RSE Special Issue - Big Remotely Sensed Data: tools, applications and experiences

by — 2016-03-02 16:17:49

The advent of new generation satellite systems, including the Copernicus Sentinel constellations (Sentinel-1, Sentinel-2), are driving the development of new large scale data handling approaches in Remote Sensing related disciplines. Moreover, the huge data archives collected over the last decades by several past missions, such as ERS-1/2, ENVISAT, RadarSAT-1/2, TerraSAR-X, Cosmo-SkyMED, Landsat, SPOT and some EOS systems such as ASTER, not originally intended for single-task global processing, are now being used to produce innovative global products.

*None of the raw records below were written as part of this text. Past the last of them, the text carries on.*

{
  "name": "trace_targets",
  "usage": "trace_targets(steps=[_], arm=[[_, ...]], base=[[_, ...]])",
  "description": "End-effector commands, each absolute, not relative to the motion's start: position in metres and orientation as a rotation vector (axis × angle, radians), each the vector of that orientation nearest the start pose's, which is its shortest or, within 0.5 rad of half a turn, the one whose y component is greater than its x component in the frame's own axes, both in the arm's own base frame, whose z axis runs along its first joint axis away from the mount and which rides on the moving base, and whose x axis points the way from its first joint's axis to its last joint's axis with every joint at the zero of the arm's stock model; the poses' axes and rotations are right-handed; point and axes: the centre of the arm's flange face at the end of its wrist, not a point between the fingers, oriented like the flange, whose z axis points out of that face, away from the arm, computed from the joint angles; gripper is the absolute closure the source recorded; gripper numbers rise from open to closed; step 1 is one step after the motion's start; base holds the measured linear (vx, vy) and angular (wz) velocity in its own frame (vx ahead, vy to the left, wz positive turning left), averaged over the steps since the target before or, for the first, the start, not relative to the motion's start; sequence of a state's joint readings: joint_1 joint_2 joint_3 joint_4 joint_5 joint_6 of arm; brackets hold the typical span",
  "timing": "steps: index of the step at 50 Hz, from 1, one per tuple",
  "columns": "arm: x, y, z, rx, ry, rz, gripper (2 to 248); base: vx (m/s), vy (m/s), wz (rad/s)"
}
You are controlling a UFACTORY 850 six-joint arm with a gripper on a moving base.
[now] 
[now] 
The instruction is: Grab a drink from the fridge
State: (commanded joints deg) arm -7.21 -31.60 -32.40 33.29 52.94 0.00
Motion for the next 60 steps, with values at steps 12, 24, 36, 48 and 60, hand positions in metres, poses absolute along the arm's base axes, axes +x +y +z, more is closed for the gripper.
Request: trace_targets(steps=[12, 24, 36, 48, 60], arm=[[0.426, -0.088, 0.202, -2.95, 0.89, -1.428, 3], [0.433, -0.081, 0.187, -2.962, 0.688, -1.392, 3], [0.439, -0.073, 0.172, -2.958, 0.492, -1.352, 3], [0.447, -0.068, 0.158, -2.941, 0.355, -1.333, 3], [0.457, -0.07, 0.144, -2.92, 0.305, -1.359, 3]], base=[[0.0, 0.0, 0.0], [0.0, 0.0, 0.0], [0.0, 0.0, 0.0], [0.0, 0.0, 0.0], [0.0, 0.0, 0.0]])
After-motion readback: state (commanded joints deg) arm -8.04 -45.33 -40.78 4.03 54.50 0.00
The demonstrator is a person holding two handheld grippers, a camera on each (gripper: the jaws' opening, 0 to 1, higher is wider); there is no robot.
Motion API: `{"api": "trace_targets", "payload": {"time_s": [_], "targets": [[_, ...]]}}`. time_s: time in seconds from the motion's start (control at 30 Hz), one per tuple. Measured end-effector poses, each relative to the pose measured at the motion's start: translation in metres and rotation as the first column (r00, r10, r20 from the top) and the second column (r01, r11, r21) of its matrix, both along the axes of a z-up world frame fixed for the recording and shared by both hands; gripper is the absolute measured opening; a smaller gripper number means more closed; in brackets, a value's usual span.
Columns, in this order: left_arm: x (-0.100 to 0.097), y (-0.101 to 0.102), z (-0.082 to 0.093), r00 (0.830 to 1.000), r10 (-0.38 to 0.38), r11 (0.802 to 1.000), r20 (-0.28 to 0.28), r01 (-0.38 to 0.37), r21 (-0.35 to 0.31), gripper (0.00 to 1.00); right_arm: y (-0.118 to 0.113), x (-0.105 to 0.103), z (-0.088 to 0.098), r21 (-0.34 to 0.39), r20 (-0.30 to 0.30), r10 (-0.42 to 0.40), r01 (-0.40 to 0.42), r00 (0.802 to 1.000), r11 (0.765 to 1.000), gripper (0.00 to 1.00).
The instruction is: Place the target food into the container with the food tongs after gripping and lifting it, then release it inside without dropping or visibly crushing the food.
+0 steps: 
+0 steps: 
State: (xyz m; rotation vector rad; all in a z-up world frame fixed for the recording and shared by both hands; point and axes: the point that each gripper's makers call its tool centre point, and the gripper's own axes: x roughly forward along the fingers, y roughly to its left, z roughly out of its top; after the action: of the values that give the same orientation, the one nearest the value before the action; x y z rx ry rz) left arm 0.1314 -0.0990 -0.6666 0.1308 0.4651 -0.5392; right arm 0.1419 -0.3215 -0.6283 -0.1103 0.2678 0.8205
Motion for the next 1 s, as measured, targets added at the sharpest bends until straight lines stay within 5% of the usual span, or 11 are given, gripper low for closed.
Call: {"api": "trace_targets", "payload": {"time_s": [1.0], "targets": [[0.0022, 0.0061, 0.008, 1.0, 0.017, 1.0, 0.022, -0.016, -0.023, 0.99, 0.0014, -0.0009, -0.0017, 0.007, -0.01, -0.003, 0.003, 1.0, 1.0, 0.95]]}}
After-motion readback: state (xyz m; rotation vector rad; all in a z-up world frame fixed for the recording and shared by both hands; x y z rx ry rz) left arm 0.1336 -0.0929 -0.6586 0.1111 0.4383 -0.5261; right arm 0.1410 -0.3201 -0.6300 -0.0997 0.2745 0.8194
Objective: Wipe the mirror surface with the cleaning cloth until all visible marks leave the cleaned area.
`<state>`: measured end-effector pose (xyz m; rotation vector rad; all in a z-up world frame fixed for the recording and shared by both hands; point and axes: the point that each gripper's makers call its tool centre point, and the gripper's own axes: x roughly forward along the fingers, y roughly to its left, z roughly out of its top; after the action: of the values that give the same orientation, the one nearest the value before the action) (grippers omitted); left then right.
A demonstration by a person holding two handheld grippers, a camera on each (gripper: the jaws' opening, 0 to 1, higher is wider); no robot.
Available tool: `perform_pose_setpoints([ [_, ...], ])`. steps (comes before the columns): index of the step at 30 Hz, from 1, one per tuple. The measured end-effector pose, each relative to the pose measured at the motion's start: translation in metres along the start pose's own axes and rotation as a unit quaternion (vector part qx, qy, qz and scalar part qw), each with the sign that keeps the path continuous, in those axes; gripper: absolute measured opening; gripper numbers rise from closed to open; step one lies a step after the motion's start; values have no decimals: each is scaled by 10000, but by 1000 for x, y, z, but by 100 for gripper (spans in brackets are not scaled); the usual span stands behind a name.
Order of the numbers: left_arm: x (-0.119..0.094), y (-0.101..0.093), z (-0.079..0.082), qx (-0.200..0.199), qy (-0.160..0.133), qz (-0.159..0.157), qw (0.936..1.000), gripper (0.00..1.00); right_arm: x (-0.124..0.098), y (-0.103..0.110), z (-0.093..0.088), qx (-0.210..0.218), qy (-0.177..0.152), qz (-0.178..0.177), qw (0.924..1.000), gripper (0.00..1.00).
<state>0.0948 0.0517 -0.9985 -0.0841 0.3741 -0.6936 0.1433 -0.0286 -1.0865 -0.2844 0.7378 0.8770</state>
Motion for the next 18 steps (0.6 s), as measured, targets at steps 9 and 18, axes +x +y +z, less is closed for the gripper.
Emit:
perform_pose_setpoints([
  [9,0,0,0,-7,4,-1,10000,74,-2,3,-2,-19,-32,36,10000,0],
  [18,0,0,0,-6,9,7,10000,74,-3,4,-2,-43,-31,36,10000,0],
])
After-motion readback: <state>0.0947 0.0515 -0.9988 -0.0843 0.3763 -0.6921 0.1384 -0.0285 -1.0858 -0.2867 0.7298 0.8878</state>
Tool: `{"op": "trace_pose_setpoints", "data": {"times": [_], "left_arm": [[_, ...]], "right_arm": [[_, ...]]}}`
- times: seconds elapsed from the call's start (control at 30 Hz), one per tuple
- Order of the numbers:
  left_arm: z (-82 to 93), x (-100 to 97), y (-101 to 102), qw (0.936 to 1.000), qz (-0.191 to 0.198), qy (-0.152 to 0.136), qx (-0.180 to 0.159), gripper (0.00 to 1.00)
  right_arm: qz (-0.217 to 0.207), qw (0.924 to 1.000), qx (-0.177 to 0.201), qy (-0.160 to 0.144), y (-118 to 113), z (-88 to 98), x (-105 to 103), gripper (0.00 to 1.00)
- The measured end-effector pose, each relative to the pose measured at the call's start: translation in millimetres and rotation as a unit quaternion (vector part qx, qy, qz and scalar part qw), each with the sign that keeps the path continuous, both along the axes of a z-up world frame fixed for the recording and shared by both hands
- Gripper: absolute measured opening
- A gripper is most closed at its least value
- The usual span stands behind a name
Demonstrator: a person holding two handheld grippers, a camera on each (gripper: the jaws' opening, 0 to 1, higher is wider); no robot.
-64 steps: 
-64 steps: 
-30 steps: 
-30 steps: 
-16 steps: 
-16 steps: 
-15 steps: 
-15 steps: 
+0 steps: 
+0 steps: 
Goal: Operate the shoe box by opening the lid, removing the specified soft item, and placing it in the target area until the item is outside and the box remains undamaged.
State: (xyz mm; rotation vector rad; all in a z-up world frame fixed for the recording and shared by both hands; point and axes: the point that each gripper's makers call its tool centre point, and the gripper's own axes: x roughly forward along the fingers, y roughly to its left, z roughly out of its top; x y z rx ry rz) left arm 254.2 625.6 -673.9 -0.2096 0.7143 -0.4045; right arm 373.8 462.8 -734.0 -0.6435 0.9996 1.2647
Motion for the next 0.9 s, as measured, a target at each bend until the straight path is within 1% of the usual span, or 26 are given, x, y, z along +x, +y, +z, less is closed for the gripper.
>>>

In particular, the development of large-scale analytics tools to efficiently extract information and apply the achieved results towards answering scientific questions represents a big challenge for the research community working in the Remote Sensing field. The scope of the challenges faced by the community is not just restricted to improving the capacity to collect data but also includes developing the appropriate algorithms, tools and platforms needed to store, analyze, interpret and represent data and results.

This special issue brings together experts on data science, algorithm development and computer science, as well as environmental engineers and geoscientists, to present state-of-the-art algorithms, tools, and applications oriented to processing and exploitation of a huge amount of remotely sensed data. The issue welcomes (i) studies describing advanced approaches to process large volume of multi-temporal SAR (Synthetic Aperture Radar), optical and radiometric data, (ii) studies discussing innovative techniques, and associated data processing methods for very large-scale data exploitation, (iii) critical analyses of existing and innovative tools, methods and techniques for large-scale analytics to extract and represent information, (iv) results of case studies executed at different large spatial and temporal scales, also by using GRID and/or Cloud Computing platforms, and (v) results of on-going national/international initiatives and solutions for managing, processing, and disseminating huge archives of Remote Sensing data and relevant results.

Submissions are due by July 1, 2016. Submit your paper under the category "Big Remotely Sensed Data SI" using RSE's online submission system. Follow the author instructions in preparing your paper.